─── THE DATA

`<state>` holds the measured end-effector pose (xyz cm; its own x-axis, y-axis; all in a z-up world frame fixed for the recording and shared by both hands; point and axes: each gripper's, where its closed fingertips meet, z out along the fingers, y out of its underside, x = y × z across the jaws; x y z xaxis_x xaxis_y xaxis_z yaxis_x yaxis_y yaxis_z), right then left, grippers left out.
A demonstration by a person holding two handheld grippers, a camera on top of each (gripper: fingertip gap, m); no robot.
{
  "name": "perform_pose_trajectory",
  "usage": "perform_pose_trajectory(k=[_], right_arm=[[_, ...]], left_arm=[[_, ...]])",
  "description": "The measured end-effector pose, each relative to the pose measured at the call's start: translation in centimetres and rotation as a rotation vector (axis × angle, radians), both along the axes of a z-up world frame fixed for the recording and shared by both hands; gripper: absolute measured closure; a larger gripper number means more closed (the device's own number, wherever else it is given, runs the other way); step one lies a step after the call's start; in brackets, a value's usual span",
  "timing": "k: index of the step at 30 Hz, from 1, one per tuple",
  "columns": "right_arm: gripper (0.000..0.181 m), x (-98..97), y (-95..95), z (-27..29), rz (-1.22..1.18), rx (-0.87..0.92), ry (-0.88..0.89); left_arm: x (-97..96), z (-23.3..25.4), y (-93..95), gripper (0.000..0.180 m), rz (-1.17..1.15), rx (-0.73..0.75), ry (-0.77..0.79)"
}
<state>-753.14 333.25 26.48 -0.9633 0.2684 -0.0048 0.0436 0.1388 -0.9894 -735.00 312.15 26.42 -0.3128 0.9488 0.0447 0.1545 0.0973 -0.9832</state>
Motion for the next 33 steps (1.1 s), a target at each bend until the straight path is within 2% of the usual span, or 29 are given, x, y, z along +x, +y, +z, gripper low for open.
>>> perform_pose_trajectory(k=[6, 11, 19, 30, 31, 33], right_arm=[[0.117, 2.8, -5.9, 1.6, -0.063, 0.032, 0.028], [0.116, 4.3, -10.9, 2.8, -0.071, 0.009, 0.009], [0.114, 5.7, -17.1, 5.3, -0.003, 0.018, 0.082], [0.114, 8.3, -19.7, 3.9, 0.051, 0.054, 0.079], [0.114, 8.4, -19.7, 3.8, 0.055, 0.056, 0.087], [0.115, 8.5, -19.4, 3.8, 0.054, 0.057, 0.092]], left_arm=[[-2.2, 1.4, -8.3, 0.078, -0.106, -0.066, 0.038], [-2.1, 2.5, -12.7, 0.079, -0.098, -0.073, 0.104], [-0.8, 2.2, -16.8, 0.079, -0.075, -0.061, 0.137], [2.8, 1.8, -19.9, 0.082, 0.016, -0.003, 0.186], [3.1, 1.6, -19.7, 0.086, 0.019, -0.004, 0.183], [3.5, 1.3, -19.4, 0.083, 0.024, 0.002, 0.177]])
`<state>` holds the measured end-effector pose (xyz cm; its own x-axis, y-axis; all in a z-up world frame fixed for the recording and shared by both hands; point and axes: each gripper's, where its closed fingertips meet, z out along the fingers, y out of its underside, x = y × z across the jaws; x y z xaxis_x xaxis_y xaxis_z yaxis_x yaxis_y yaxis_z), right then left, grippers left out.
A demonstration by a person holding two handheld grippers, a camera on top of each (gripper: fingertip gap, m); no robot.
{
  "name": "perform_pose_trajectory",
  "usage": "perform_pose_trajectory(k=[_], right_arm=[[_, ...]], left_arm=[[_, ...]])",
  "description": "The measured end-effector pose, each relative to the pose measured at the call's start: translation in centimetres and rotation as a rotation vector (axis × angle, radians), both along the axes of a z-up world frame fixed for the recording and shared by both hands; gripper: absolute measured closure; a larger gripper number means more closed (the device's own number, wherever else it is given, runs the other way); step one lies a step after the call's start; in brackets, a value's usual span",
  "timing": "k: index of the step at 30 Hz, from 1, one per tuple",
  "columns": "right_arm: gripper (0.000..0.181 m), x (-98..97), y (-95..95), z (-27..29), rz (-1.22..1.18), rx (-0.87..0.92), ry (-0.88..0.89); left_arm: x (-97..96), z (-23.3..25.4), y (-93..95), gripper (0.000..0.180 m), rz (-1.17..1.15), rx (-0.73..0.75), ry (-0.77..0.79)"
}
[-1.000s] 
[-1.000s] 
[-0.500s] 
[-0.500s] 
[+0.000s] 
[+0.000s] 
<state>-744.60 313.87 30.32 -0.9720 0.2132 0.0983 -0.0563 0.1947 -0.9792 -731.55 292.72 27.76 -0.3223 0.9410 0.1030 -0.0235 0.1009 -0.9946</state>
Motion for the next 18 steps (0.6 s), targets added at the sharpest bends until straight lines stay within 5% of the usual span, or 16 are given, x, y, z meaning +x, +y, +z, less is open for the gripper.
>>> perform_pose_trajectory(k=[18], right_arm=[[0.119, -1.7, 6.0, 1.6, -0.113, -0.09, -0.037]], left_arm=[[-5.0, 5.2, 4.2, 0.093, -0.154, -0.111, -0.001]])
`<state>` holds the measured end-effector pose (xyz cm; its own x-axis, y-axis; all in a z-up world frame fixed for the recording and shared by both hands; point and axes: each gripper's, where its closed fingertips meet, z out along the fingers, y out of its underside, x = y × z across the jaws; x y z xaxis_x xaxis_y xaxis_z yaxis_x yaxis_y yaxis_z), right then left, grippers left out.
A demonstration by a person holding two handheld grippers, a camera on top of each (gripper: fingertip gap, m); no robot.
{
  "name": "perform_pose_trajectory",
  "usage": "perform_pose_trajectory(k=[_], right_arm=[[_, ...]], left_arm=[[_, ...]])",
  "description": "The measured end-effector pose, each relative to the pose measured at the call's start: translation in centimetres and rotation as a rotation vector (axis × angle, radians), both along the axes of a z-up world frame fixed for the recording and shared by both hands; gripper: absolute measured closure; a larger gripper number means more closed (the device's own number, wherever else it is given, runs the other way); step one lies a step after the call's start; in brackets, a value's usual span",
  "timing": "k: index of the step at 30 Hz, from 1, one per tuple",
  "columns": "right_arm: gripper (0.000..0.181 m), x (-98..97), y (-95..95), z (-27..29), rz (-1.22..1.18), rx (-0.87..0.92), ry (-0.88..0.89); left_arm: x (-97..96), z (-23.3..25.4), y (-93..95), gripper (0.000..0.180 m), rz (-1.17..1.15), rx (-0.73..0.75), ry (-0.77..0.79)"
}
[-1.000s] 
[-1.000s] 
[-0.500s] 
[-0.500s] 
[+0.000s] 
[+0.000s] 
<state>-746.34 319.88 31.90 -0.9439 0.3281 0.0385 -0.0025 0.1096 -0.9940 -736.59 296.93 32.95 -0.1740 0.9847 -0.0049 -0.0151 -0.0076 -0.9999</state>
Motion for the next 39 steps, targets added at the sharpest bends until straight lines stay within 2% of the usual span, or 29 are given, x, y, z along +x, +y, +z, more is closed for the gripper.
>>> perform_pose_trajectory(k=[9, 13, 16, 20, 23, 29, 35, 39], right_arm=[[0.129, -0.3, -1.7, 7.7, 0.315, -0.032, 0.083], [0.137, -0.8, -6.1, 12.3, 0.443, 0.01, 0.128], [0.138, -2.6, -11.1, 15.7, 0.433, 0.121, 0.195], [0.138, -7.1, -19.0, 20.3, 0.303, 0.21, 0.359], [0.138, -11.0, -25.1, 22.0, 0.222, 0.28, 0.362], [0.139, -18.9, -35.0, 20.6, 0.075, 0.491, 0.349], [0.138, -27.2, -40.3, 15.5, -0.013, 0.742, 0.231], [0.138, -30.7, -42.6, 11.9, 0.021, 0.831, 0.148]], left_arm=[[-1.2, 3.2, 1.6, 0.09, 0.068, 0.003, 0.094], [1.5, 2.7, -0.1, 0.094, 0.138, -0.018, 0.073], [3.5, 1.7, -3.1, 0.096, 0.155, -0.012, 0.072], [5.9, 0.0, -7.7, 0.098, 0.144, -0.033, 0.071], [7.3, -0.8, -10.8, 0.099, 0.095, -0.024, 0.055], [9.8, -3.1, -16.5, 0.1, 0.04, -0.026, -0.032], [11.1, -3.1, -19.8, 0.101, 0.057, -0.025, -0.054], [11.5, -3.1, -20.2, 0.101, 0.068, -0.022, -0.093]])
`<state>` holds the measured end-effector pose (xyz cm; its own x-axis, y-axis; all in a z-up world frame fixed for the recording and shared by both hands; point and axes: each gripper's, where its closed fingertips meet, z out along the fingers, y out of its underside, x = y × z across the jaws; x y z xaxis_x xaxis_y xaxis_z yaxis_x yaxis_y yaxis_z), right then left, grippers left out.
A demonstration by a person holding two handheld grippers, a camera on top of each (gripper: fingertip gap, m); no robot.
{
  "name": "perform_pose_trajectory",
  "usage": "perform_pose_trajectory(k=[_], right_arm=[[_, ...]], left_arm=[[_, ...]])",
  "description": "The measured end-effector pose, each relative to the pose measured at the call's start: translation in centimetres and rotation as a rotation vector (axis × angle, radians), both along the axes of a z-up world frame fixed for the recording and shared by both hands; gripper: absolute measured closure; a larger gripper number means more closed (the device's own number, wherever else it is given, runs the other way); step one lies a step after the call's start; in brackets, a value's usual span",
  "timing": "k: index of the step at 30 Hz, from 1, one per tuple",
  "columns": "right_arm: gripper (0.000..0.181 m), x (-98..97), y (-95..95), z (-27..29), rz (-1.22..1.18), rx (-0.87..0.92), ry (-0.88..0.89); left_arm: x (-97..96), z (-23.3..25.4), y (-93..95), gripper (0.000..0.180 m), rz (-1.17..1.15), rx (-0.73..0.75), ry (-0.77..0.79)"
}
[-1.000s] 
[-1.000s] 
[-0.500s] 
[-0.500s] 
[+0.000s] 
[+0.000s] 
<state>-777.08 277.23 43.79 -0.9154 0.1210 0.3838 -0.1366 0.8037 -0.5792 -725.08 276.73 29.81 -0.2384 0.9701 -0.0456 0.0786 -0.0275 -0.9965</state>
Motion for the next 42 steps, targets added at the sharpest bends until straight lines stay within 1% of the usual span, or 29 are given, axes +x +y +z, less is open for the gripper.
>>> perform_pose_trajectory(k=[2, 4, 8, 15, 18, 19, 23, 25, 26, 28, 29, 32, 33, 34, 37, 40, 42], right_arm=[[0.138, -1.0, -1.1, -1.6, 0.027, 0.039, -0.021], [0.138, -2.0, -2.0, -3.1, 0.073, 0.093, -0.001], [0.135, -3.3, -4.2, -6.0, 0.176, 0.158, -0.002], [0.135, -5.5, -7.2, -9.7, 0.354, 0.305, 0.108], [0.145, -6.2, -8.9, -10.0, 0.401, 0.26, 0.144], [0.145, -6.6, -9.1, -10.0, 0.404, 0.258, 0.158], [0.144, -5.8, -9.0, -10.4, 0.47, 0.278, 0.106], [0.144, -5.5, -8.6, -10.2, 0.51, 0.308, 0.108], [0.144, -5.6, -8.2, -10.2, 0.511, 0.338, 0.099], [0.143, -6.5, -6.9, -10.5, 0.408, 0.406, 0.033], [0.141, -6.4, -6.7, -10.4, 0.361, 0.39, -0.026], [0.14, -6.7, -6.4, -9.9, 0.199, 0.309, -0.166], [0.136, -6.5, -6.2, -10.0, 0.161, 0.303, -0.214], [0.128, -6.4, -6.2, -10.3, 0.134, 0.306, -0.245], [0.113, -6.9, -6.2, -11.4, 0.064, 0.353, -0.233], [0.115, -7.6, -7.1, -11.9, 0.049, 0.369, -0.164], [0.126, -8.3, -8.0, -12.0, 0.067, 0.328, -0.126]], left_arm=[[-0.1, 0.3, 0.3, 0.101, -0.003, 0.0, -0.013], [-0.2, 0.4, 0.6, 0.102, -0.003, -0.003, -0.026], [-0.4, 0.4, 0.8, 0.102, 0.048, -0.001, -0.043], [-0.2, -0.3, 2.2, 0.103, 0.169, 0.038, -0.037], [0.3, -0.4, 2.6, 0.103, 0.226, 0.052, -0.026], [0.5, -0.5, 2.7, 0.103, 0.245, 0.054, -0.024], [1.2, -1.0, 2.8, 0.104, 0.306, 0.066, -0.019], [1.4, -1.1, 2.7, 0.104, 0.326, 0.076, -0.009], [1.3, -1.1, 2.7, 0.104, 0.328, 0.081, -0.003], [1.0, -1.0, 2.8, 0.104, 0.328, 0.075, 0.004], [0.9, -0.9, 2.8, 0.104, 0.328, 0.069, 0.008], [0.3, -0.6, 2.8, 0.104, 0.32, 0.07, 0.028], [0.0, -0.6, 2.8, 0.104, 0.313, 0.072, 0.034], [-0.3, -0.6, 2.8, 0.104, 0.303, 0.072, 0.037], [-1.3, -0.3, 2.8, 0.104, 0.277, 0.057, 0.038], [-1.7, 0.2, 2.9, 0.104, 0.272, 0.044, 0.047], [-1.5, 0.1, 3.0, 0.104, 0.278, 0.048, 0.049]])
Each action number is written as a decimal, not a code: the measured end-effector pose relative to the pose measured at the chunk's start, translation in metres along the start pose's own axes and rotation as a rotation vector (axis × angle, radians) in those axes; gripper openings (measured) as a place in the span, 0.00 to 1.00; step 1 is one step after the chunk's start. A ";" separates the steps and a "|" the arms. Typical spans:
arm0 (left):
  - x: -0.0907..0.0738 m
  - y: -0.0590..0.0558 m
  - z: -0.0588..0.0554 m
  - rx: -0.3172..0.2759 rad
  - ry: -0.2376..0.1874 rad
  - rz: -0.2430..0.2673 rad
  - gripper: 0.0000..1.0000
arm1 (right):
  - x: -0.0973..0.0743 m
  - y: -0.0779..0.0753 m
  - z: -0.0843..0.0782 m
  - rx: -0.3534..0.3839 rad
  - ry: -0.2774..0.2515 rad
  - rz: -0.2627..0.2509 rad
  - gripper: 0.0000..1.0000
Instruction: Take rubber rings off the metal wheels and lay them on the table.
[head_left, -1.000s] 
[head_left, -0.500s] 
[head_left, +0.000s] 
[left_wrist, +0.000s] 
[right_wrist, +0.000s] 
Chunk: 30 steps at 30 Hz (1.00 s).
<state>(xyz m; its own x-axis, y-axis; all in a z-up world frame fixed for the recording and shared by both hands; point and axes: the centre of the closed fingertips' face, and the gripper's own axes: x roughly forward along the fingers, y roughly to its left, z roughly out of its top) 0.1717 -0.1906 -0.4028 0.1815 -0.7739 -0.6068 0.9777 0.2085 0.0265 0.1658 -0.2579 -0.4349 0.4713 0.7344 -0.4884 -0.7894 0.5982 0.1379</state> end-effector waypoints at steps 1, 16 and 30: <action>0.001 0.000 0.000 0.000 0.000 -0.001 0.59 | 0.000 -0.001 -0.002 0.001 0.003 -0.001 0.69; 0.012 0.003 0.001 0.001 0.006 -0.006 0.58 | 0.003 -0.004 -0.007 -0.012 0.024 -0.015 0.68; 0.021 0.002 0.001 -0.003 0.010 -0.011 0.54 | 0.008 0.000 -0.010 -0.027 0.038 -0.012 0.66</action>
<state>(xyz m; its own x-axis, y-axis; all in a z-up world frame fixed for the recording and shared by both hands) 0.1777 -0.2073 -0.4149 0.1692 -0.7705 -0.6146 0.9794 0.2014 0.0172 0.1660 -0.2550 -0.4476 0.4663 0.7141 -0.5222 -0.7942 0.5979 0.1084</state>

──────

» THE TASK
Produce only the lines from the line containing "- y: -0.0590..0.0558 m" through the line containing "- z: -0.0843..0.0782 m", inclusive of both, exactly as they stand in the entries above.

» YOUR SOLUTION
  - y: -0.0590..0.0558 m
  - z: -0.0588..0.0554 m
  - rx: -0.3172..0.2759 rad
  - ry: -0.2376..0.1874 rad
  - rz: -0.2430..0.2673 rad
  - gripper: 0.0000..1.0000
arm1 (right):
  - x: -0.0973..0.0743 m
  - y: -0.0779..0.0753 m
  - z: -0.0843..0.0782 m

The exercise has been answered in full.